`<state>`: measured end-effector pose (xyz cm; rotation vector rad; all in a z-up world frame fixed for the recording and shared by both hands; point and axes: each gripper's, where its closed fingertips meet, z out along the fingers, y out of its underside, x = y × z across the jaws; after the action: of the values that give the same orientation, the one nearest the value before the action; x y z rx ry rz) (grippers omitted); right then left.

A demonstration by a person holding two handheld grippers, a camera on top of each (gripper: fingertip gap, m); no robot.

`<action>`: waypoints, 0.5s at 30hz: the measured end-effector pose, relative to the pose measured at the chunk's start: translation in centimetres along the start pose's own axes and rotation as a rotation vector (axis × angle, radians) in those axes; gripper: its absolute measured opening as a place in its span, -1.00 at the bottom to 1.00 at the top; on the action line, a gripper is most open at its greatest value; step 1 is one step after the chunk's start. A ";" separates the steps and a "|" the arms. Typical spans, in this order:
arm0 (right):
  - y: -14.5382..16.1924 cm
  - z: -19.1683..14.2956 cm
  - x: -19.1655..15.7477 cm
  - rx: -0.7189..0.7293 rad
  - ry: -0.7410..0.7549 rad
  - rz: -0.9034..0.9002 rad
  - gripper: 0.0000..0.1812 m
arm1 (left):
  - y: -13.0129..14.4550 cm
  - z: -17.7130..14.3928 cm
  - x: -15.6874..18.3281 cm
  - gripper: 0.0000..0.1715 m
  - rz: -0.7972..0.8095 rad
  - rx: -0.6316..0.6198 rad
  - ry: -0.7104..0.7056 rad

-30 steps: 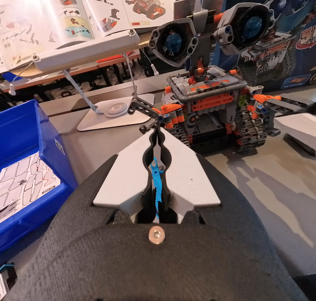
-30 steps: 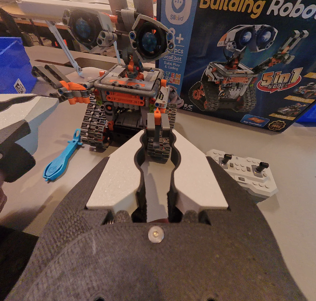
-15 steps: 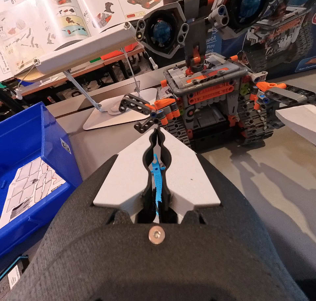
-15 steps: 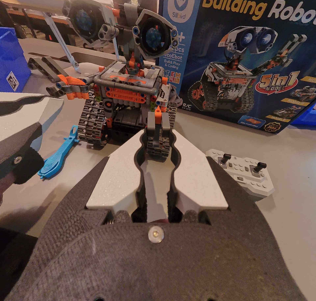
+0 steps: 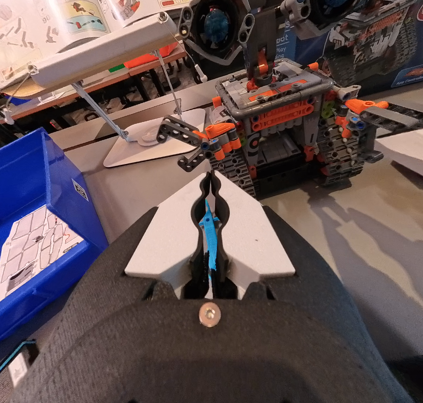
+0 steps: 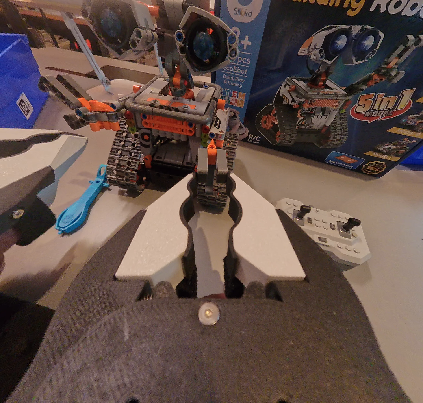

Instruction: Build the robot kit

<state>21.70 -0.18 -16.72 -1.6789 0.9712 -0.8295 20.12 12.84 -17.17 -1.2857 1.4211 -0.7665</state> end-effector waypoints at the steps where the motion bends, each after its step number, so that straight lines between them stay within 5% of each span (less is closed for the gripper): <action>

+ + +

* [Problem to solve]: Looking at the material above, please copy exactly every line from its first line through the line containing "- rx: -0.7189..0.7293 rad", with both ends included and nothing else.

* [Task result]:
`<state>`: measured end-effector pose (xyz cm; rotation vector rad; all in a z-up world frame fixed for the recording and shared by both hands; point and axes: each gripper's, where its closed fingertips meet, z out along the fingers, y out of its underside, x = y × z across the jaws; after the action: of the values that give the same orientation, the one nearest the value before the action; x y z rx ry rz) (grippers omitted); right then left.

A demonstration by a person holding two handheld grippers, a camera on top of each (gripper: fingertip gap, m); no robot.

`<action>`: waypoints, 0.5s at 30hz: the measured end-effector pose, relative to the pose measured at the chunk's start: translation in centimetres along the start pose's own axes and rotation as a rotation vector (axis × angle, radians) in those axes; gripper: its absolute measured opening as a place in its span, -1.00 at the bottom to 1.00 at the top; on the action line, a gripper is most open at its greatest value; step 1 is one step after the chunk's start. A ";" separates the steps and a "|" the arms. Typical spans, in this order:
arm0 (right):
  - y: -14.5382..16.1924 cm
  - z: -19.1683..14.2956 cm
  - x: -19.1655..15.7477 cm
  - rx: -0.7189..0.7293 rad

This answer is now finished.